Winnie doesn’t believe her of course. She knows that the doctors say her mother is schizophrenic, just like her all the women of her family. And that some day she too will succumb to this hereditary madness. Until the day she turns 18 and Peter Pan shows up at her door.
In this version of Neverland the Lost Boys might be human, but Peter Pan and his entourage are fae. And these are much more the traditional version of fae I’m used to, beings that might be friendly, but are much more likely to choose to prey on humans or just mess with them for their own sport. Kidnapping young human women is just a Thursday for them.

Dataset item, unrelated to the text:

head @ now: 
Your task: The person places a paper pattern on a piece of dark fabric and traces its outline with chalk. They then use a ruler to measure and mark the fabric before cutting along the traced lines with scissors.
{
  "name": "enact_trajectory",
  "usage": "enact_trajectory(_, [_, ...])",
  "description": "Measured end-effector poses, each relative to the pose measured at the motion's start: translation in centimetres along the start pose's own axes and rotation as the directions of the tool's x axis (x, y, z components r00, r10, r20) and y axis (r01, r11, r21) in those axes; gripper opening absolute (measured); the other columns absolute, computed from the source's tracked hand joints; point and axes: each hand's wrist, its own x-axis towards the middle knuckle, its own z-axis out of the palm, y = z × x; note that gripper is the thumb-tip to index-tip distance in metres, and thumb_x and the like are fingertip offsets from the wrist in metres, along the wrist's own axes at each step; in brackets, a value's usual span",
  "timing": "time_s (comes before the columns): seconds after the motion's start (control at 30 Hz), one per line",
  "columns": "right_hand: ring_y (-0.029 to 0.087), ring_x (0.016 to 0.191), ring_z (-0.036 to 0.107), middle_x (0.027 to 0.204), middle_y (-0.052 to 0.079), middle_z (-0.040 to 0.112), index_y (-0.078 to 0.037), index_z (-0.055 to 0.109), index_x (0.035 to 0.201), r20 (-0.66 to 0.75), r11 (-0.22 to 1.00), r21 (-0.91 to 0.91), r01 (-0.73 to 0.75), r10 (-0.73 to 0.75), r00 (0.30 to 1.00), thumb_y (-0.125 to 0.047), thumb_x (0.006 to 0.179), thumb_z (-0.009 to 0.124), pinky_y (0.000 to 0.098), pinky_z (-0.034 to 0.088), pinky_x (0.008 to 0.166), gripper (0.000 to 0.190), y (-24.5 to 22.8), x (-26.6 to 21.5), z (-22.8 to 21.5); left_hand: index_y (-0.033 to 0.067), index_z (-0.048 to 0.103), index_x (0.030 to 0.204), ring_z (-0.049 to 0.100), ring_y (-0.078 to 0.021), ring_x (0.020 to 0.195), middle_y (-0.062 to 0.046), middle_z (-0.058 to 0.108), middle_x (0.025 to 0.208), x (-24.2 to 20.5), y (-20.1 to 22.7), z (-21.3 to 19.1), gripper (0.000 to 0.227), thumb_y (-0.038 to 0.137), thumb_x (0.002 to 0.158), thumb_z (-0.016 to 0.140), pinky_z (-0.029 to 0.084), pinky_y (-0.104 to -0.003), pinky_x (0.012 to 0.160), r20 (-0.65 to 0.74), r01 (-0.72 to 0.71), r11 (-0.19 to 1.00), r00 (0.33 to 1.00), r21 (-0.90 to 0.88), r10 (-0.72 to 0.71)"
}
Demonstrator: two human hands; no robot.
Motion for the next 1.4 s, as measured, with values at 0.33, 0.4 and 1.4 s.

But Winnie isn’t quite like the other girls they’ve kidnapped. She’s had to learn to survive in a chaotic environment where she’s always on the run and there’s never enough to go around. And knowing she’s going to go insane at some point in her adult life has given her a pretty “seize the day” attitude towards life. So their kidnapping victim lands in Neverland like an agent of chaos. A very horny agent of chaos.
So I have to start out by saying I enjoy this book. Winnie is snarky and impulsive and absolutely gets the best lines in the book. If you like your sex rough and your bad boys violent, this is the book for you.
If I have one complaint, it feels like the writing is very spare. The dialogue is punchy, which is good, but it feels like all the description is written the same way as the dialogue. The book ends up being a really fast read and the action scenes are over too fast. I feel like we could spend a lot more time getting to know the characters and getting invested in them.